Suvidha Portal - pmf ias

{Prelims – S&T – Defence} Angara A5 Space Rocket

  • Context (TH): The first launch of the Angara A5 space rocket from Russia’s Vostochny Cosmodrome will take place.
  • This three-stage rocket is capable of delivering up to 24.5 tonnes of payload into the low orbit.
  • It is being developed to replace Russia’s Proton M as Russia’s heavy-lift rocket, which has been in operation since the mid-1960s.
  • The Cosmodrome sits in the forests of the Amur region of Russia’s Far East, not far from the Russian border with China and about 1,500 km (930 miles) from the port of Vladivostok.

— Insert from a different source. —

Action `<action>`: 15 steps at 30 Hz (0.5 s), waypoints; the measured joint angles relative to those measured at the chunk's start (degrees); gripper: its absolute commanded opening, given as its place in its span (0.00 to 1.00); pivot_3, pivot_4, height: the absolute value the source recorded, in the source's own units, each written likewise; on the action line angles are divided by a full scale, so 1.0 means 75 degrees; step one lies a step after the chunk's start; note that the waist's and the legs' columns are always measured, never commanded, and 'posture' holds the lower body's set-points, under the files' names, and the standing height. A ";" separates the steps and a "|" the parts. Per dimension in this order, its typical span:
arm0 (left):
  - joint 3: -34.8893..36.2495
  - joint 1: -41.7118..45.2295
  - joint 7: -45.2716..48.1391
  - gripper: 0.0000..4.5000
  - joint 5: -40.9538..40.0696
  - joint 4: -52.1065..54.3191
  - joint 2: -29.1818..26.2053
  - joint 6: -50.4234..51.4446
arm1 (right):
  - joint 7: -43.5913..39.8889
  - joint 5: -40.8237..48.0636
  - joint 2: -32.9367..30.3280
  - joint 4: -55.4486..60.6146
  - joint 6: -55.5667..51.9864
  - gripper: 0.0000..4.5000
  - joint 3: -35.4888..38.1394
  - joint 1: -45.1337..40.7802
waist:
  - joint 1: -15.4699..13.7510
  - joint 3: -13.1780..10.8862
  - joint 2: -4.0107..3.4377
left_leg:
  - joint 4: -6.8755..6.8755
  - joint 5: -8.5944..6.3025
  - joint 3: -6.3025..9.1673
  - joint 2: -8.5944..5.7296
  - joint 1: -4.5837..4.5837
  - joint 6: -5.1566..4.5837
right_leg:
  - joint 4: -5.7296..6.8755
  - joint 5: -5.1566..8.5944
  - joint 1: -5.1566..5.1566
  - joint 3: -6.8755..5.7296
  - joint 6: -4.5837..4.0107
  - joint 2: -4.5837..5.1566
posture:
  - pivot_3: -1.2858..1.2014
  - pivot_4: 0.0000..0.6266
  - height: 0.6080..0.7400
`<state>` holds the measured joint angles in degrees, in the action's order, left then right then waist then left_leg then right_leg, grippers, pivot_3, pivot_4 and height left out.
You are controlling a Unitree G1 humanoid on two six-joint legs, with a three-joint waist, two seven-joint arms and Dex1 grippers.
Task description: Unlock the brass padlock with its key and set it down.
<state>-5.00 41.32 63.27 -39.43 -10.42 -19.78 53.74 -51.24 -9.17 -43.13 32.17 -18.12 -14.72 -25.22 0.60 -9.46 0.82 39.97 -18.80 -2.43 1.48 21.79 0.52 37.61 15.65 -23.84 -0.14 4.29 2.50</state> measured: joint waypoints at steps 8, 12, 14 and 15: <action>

Russia's Vostochny Cosmodrome - PMF IAS

{Prelims – S&T – Defence} INS Sharda

  • Context (IE | TH): INS Sharda was awarded the ‘On-the-spot Unit Citation’ for successful conduct of anti-piracy operations.
  • The ship was tasked to investigate the Iranian fishing vessel “Omari” that was likely hijacked by pirates.
  • INS Sharda is a Sukanya class patrol vessel of the Indian Navy.
  • The Sukanya-class patrol vessels are large, offshore patrol craft in active service with the Indian Navy.
  • The Sukanya class have large hulls, although they are lightly armed since they are utilised primarily for offshore patrol of India’s exclusive economic zone.